### [WHAT IS BEING ASKED]
Extract, without alteration, each line from the start of the listing to the line bearing "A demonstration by".

### [PROVIDED INFORMATION]
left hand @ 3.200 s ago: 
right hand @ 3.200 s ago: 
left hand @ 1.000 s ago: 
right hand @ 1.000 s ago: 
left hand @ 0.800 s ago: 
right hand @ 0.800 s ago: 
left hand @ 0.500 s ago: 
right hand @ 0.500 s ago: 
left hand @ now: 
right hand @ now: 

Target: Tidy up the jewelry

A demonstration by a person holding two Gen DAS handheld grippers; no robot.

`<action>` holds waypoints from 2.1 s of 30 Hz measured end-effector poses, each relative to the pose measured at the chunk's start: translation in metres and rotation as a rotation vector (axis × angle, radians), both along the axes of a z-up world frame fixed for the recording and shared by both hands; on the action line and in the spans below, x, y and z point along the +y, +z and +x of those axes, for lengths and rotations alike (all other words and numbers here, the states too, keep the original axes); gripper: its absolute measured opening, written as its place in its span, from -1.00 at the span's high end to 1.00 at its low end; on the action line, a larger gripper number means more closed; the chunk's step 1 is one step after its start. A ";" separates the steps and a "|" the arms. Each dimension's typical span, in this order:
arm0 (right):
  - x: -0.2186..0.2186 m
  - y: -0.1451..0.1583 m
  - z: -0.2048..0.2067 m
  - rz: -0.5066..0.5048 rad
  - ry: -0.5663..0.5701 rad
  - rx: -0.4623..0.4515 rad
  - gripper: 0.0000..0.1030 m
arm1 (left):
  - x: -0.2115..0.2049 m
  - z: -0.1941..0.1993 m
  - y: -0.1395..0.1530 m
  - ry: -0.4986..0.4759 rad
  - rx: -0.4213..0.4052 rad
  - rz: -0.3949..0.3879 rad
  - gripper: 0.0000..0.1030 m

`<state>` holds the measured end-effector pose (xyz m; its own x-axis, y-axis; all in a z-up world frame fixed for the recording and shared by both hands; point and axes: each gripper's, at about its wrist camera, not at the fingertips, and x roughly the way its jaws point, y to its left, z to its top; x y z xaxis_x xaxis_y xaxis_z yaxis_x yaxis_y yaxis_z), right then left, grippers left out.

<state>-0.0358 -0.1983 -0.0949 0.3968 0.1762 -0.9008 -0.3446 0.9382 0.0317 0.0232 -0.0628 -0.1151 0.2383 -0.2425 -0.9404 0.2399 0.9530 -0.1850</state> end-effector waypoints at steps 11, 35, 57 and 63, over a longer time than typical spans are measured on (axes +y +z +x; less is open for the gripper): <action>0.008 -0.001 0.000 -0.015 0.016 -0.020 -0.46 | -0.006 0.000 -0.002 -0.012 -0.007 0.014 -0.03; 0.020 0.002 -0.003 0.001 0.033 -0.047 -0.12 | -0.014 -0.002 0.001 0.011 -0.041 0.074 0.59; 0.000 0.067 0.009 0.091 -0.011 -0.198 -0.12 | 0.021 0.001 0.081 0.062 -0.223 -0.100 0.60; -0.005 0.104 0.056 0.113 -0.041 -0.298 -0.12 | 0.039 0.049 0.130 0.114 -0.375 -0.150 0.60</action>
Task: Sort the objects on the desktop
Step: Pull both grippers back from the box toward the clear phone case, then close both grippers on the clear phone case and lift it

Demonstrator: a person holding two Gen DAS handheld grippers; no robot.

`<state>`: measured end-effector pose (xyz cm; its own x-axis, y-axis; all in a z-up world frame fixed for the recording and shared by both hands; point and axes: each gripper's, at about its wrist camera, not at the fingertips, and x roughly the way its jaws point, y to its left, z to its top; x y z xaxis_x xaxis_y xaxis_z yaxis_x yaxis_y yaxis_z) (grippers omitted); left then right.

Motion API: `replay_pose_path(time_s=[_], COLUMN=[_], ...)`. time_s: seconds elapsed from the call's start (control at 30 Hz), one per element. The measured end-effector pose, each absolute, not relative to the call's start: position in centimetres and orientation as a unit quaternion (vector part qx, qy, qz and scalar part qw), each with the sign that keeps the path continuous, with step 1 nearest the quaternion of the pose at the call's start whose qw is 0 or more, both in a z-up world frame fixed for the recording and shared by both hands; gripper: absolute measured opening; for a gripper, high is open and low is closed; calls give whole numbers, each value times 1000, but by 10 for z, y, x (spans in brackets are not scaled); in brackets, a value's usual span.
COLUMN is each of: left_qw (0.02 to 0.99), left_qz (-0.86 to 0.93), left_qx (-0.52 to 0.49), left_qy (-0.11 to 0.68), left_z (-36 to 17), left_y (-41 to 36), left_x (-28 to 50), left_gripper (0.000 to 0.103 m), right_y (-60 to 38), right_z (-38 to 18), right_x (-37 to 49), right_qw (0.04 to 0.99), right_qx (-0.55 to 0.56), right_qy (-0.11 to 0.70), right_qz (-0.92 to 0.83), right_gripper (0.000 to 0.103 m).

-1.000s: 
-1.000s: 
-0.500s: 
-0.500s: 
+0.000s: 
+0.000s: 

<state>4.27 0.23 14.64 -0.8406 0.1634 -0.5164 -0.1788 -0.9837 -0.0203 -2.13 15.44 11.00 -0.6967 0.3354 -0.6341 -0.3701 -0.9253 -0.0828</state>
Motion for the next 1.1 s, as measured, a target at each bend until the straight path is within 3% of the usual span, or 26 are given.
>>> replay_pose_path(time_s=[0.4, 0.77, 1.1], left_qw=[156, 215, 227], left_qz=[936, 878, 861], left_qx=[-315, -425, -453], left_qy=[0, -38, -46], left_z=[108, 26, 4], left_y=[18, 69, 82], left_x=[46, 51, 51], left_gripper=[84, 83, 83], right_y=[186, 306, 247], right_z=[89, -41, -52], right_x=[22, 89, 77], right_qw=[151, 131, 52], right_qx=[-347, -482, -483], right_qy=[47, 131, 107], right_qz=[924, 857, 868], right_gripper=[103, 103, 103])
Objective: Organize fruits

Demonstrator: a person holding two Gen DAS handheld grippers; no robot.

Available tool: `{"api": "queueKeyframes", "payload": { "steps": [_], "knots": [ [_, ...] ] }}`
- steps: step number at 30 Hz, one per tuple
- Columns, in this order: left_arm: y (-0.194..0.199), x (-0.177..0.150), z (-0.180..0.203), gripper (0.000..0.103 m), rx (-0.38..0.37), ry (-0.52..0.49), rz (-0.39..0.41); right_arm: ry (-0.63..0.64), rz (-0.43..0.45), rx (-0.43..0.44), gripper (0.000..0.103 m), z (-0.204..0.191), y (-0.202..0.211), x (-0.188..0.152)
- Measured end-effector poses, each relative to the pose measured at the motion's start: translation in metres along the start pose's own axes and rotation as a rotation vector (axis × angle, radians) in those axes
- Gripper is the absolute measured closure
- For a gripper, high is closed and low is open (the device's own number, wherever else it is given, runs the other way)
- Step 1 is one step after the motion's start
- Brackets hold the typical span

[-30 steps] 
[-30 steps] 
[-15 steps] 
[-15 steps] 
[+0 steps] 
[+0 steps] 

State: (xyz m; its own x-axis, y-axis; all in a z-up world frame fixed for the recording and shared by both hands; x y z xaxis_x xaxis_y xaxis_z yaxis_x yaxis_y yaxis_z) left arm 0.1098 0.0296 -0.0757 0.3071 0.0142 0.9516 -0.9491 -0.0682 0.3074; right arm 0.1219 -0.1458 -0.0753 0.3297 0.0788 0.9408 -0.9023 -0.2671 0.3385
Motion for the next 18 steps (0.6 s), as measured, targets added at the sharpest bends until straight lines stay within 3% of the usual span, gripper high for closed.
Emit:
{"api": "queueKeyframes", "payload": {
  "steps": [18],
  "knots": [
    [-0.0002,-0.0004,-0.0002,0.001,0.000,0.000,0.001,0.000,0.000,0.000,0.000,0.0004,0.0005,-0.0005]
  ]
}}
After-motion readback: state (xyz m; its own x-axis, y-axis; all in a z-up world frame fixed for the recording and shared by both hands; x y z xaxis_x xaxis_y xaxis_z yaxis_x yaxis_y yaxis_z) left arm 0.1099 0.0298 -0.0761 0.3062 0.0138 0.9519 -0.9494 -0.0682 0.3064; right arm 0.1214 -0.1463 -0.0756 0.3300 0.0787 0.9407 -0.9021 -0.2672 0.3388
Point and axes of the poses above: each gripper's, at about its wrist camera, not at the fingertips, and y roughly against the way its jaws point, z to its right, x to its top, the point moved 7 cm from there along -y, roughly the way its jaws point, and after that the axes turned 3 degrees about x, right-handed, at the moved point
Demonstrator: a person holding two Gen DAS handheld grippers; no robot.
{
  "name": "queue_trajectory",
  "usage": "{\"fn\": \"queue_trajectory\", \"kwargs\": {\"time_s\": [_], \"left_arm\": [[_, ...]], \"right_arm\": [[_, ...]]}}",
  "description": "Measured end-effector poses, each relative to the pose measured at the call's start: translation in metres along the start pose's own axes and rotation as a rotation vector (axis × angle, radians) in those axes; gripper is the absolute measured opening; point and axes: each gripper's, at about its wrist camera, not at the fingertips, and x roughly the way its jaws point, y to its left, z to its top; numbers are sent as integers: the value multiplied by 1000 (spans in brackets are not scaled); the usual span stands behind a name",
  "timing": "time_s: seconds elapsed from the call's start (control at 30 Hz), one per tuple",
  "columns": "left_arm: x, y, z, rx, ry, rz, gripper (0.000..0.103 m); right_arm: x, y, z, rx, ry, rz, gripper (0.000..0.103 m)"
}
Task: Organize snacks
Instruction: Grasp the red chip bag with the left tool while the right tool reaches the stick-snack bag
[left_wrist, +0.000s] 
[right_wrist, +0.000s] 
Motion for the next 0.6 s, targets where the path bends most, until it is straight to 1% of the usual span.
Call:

### [WRITTEN SOLUTION]
left hand @ 3.200 s ago: 
right hand @ 3.200 s ago: 
left hand @ 1.000 s ago: 
right hand @ 1.000 s ago: 
left hand @ 0.800 s ago: 
right hand @ 0.800 s ago: 
left hand @ 0.500 s ago: 
right hand @ 0.500 s ago: 
left hand @ now: 
right hand @ now: 

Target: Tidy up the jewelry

A demonstration by a person holding two Gen DAS handheld grippers; no robot.

This finishes the response to the exercise.